The high cost of offshore wind is still a barrier to deployment in the United States, despite the fact that Congress recently extended the federal Production Tax Credit (PTC) another five years. To signal to foreign financiers that states are committed to offshore wind development, states must not rely solely on the federal PTC. State leaders could enact a state-level wind credit to offer additional financial support. The cost of the wind credit can be offset by income from leasing state lands for renewable energy development, as New Mexico has successfully done with its economy-boosting Renewable Energy Production Tax Credit.
In 2002, New Mexico instituted a state Renewable Energy Production Tax Credit (REPTC) to stoke clean energy investment.

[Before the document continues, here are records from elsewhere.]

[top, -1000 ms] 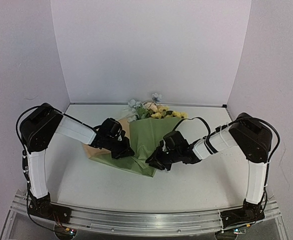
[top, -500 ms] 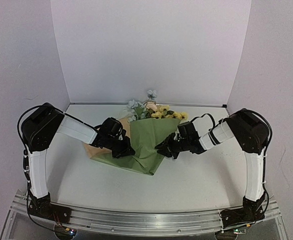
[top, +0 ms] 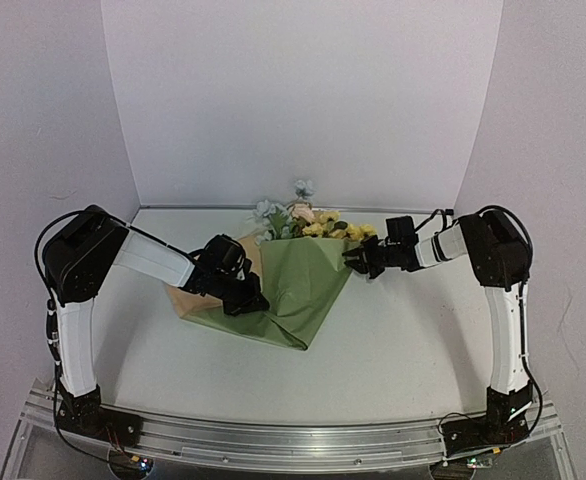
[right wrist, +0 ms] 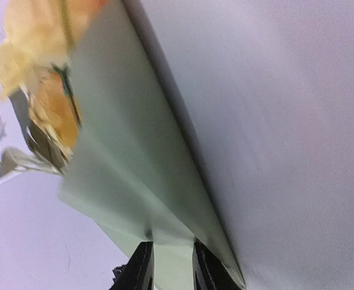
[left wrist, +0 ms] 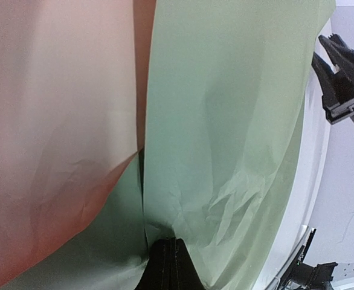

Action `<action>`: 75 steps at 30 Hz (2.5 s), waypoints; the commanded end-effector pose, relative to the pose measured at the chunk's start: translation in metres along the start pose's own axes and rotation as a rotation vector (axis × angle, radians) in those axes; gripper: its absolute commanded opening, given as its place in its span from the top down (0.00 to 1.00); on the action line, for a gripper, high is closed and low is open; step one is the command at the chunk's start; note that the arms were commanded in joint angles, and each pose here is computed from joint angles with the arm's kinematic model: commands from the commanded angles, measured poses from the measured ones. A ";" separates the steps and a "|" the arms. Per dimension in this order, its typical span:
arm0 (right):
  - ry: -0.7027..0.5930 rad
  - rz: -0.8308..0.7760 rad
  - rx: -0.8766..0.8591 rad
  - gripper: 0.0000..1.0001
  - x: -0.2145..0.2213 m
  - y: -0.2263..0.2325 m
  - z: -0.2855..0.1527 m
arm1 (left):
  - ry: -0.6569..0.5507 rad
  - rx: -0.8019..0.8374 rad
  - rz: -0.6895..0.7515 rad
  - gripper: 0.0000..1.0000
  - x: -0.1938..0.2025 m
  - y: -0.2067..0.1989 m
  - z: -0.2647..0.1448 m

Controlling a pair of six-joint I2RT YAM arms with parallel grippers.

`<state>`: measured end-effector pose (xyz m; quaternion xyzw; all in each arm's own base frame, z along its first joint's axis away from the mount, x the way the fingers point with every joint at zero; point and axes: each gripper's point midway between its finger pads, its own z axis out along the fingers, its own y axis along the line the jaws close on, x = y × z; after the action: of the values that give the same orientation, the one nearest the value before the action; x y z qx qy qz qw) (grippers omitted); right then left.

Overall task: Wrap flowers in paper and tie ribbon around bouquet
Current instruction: Press the fold line on the 2/3-folded wrapping paper, then pick up the two-thirds-folded wrapping paper from the center of the board.

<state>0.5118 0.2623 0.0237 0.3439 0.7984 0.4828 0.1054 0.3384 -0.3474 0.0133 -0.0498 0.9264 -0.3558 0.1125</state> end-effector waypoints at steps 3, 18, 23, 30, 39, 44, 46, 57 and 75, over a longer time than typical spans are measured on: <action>-0.055 -0.081 0.080 0.74 -0.019 0.026 -0.016 | 0.046 -0.182 -0.039 1.00 0.018 0.052 0.003; 0.105 -0.621 0.278 0.70 0.187 0.024 -0.058 | -0.050 -0.016 0.040 0.98 -0.008 -0.019 -0.028; 0.170 -0.710 0.290 0.69 0.233 0.010 -0.035 | -0.071 0.021 0.053 0.97 -0.014 -0.034 -0.039; 0.182 -0.794 0.317 0.70 0.259 0.006 -0.005 | -0.105 0.052 0.047 0.95 -0.019 -0.046 -0.056; 0.201 -0.831 0.343 0.72 0.268 0.006 0.020 | -0.202 0.056 -0.054 0.81 -0.015 -0.022 -0.122; 0.215 -0.842 0.355 0.73 0.273 0.007 0.032 | -0.216 -0.013 -0.167 0.77 0.013 0.021 -0.144; 0.221 -0.844 0.361 0.73 0.274 0.004 0.035 | -0.227 -0.031 -0.232 0.74 0.024 0.041 -0.149; 0.242 -0.836 0.390 0.75 0.279 -0.011 0.045 | -0.340 0.063 -0.381 0.61 0.036 0.074 -0.148; 0.246 -0.843 0.398 0.76 0.279 -0.014 0.047 | -0.453 -0.044 -0.488 0.63 0.013 0.101 -0.133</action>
<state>0.3180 0.4646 0.0323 -0.0485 0.9535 0.2722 0.1201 0.2701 -0.1837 0.0263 -0.3467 0.8552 -0.3291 0.2003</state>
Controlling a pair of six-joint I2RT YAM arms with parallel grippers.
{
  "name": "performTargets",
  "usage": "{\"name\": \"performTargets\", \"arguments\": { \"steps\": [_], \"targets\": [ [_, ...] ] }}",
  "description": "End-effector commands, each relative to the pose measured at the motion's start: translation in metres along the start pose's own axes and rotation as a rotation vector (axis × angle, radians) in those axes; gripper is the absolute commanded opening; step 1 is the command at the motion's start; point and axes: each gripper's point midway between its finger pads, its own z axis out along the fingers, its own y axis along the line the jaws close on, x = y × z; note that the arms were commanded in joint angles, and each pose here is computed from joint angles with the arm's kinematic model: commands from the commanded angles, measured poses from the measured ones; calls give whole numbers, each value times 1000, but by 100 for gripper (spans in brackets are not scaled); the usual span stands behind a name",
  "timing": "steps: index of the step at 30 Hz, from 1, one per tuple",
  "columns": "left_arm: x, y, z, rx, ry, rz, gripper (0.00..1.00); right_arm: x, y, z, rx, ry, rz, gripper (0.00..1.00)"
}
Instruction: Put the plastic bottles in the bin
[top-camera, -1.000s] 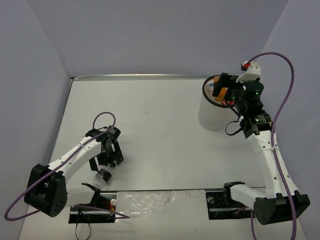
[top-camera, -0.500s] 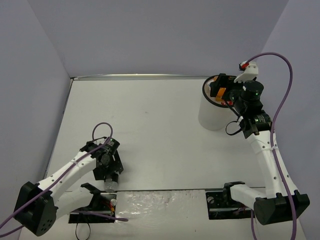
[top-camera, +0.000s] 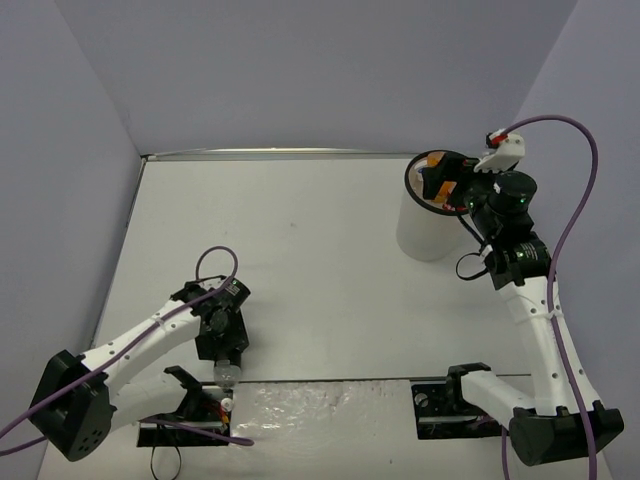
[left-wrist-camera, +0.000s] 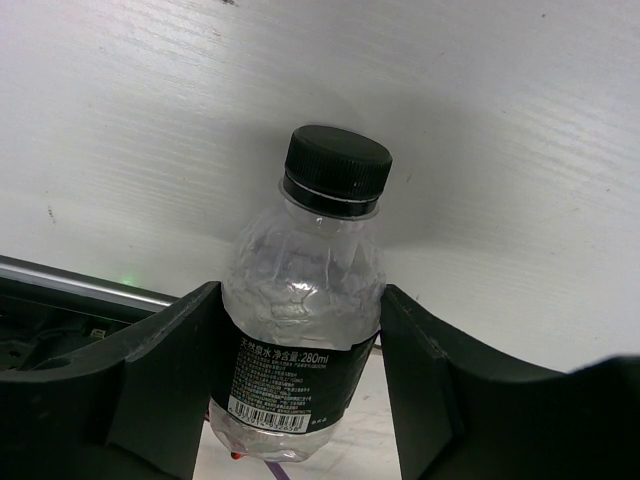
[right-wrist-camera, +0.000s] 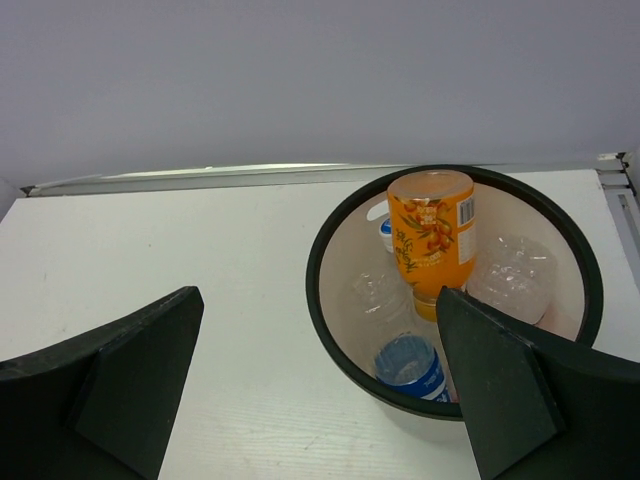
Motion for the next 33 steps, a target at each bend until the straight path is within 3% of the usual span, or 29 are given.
{"name": "performTargets", "arguments": {
  "steps": [1,6,9,11,14,15,18,25,33],
  "targets": [
    [-33,-36,-34,177,-150,77,0,-3,35,-2,-195,-23,3,100],
    [-49,-111,-88,595,-303,294,0,36,95,-16,-511,57,9,100],
    [-31,-169,-136,960,-360,524,0,73,138,-33,-695,112,59,100],
    [-22,-187,-150,1046,-385,632,0,90,158,-42,-783,163,123,100],
    [-14,-201,-161,1072,-449,762,0,102,171,-46,-813,218,190,100],
    [-10,-208,-163,1075,-471,817,0,109,168,-34,-733,240,241,100],
    [-10,-219,-168,1083,-509,869,0,137,181,-38,-714,337,276,100],
    [-25,-231,-176,1035,-548,873,0,193,199,-59,-657,488,217,100],
    [-38,-222,-187,1005,-628,821,0,212,193,-62,-574,521,268,99]
  ]
}}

The program was so successful that the annual production tax credits for solar are maxed out until 2022. The tax liability is capped at a maximum of $33.5 million per year for 10 years, a fraction of the money the state will earn by leasing land for renewable energy uses. Those land leases are expected to bring in $574 million to the state, far exceeding the cost of the tax credits. Neighboring states, including Arizona, followed New Mexico’s lead and instituted similar policies.
States could follow New Mexico’s example and lease a portion of state lands to pay for a state wind credit. Leasing state lands and rooftops could be a significant source of revenue that could be used to pay for a wind tax credit. Offering a state wind credit would send a clear signal to investors that states are serious about offshore wind development and attracting middle-class jobs. The wind credit can be modeled after similar credits in New Mexico or the federal PTC.